О том, что случилось потом, я узнал, конечно же, от других. В течение шестнадцати с половиной часов я не обнаруживал и проблеска сознания, даже когда меня доставили в собственный дом – Журавлиная, 27 – под присмотр лучших врачей.
В три часа утра 15 мая глаза мои раскрылись и я заговорил, но мои слова и выражение лица долго еще пугали врача и мою семью. Ясно было, что я не помню себя и собственного прошлого, хотя по неизвестным причинам пытаюсь утаить это. Глаза мои со странным выражением глядели на окружающих, а движения лицевых мускулов близким были и вовсе незнакомы.
Сама речь моя стала чужой и неуклюжей. Голосовые органы действовали неловко, дикция сделалась подчеркнутой, словно бы я был знаком с английской речью только по книгам. Произношение стало каким-то варварским и чужестранным, а идиомы казались или немыслимо архаичными, или вовсе непостижимыми.
Одну из моих тогдашних фраз настойчиво и не без легкого ужаса лет через двадцать принялись вспоминать молодые врачи. Выражение это в те дни нашло широкое употребление сперва в Англии, а потом и в Соединенных Штатах и, невзирая на всю свою сложность и неоспоримую новизну, до последней буквы воспроизводило слова, произнесенные в 1908 году странным аркхемским пациентом.
Физические силы возвратились немедленно, хотя некоторое время пришлось поучиться вновь владеть руками, ногами, да и всем телом. Поэтому-то и из-за прочих неприятностей, связанных с потерей памяти, некоторое время я находился под строгим медицинским надзором.
Заметив, что попытки скрыть провал в памяти не имеют успеха, я признал его наличие и обнаружил жажду ко всякого рода познаниям. Доктора решили, что, осознав случившееся, я потерял весь интерес к прежней своей личности.
Они сумели подметить, что в основном меня занимают некоторые аспекты истории, искусства и науки, лингвистики и фольклора – иногда сверхсложные, а иногда по-детски простые, но в любом случае выходящие за пределы прежних моих интересов.
В то же время я не мог скрыть от них свои непостижимо глубокие познания во многих почти неисследованных областях – и, стараясь умалчивать, то и дело непроизвольно проговаривался, с непреложной уверенностью называя отдельные события, происходившие в едва известные науке времена, находящиеся за пределами общеизвестной истории, – а потом старался свести дело к шутке, заметив удивление, которое вызывали подобные воспоминания.
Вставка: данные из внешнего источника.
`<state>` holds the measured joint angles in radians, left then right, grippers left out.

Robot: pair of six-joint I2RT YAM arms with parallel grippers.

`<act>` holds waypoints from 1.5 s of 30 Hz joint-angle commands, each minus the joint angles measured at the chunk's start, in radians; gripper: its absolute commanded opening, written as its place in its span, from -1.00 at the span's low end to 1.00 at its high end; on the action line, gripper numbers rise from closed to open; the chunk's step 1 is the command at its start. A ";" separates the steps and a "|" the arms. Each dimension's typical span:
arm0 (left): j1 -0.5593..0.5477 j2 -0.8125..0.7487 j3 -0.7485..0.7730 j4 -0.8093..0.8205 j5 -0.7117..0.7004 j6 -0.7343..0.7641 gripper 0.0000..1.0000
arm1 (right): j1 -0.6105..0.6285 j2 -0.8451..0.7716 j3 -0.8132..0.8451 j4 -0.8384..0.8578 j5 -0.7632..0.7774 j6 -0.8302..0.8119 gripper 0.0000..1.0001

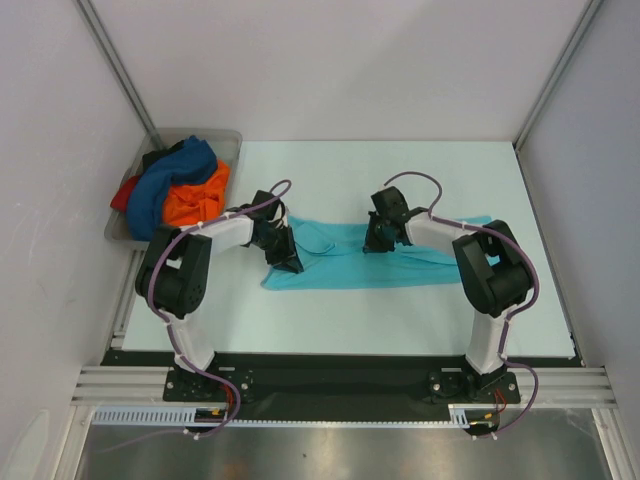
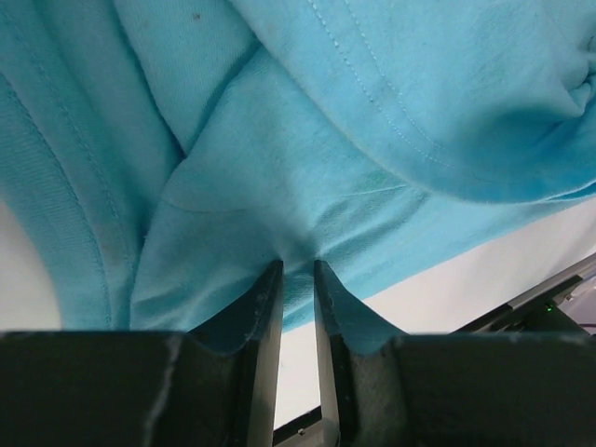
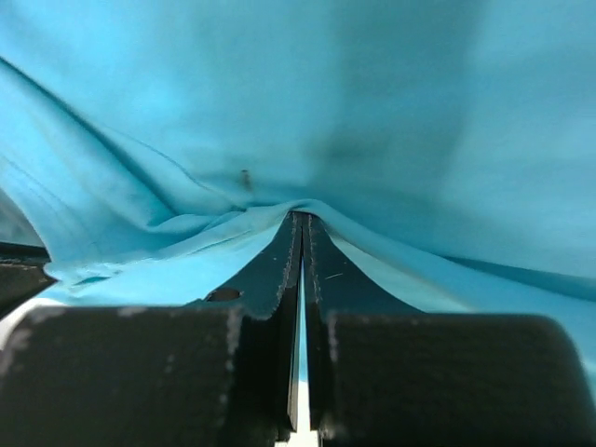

Кроме того, я нередко предрекал события будущего, два или три раза вызвав в присутствующих неподдельный ужас.
Необъяснимые озарения скоро прекратились, иные из наблюдавших за мной объясняли все осторожностью, но не исчезновением странных познаний. Тем временем я с немыслимой прытью впитывал в себя речь, обычаи и взгляды нашего времени – словно пытливый гость из далеких и чуждых земель.
Как только мне разрешили выходить, я немедленно стал засиживаться в библиотеке и вскоре положил начало своим странным поездкам, что вызвали столько кривотолков в последующие несколько лет, проявив неожиданный интерес к ряду специальных курсов, читавшихся в университетах Америки и Европы.